Your answer must be a word-for-word copy of the data.

******************************

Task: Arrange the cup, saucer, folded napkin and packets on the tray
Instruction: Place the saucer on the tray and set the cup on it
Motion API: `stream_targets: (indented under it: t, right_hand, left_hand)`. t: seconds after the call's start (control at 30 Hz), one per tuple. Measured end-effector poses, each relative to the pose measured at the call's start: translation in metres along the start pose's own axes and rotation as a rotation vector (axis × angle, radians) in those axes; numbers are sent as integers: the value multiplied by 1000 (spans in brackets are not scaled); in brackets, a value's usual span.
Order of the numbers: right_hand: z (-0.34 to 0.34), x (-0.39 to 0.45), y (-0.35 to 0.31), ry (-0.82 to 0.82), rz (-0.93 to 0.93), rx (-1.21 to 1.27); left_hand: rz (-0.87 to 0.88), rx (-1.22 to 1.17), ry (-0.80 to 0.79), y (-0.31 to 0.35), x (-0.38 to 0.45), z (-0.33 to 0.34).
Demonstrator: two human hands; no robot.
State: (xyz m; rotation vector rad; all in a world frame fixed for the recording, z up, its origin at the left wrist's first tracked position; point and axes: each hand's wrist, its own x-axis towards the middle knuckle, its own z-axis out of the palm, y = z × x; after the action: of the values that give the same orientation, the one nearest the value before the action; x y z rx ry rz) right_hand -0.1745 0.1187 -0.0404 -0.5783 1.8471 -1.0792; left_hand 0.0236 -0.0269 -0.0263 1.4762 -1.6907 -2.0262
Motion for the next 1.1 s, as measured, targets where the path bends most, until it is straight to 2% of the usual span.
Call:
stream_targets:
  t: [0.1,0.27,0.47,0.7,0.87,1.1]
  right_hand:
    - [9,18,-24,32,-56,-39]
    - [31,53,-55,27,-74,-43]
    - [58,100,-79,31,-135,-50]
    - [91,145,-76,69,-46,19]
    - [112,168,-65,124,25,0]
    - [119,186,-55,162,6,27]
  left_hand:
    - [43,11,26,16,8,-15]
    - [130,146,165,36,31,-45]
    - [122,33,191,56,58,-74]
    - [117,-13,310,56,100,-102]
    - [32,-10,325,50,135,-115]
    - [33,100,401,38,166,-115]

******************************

#### Solution to the exercise
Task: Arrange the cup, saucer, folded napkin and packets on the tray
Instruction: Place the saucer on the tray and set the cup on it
Motion API: `stream_targets: (indented under it: t, right_hand, left_hand)`. t: seconds after the call's start (control at 30 Hz), one per tuple. Measured end-effector poses, each relative to the pose measured at the call's start: translation in metres along the start pose's own axes and rotation as a rotation vector (axis × angle, radians) in those axes; numbers are sent as integers: the value multiplied by 1000 (spans in brackets are not scaled); in brackets, a value's usual span.
Order of the numbers: right_hand: z (-0.34 to 0.34), x (-0.39 to 0.45), y (-0.35 to 0.31), ry (-0.82 to 0.82), rz (-0.93 to 0.93), rx (-1.21 to 1.27); left_hand: rz (-0.87 to 0.88), rx (-1.22 to 1.17), ry (-0.80 to 0.79), y (-0.31 to 0.35), x (-0.38 to 0.45), z (-0.33 to 0.34).
Demonstrator: two human hands; no robot.
State: (xyz m; rotation vector rad; all in a world frame fixed for the recording, z up, its origin at the left wrist's first tracked position; point and axes: each hand's wrist, its own x-axis towards the middle knuckle, its own z-axis out of the palm, y = z × x; after the action: of the values that give the same orientation, the one nearest the value before the action; x y z rx ry rz) right_hand -0.1745 0.1187 -0.0404 -0.5783 1.8471 -1.0792; left_hand 0.0236 -0.0269 -0.0263 1.4762 -1.6907 -2.0262
Motion for the next 1.1 s, as measured, targets where the path bends most, until it is straight to 2% of the usual span.
Call:
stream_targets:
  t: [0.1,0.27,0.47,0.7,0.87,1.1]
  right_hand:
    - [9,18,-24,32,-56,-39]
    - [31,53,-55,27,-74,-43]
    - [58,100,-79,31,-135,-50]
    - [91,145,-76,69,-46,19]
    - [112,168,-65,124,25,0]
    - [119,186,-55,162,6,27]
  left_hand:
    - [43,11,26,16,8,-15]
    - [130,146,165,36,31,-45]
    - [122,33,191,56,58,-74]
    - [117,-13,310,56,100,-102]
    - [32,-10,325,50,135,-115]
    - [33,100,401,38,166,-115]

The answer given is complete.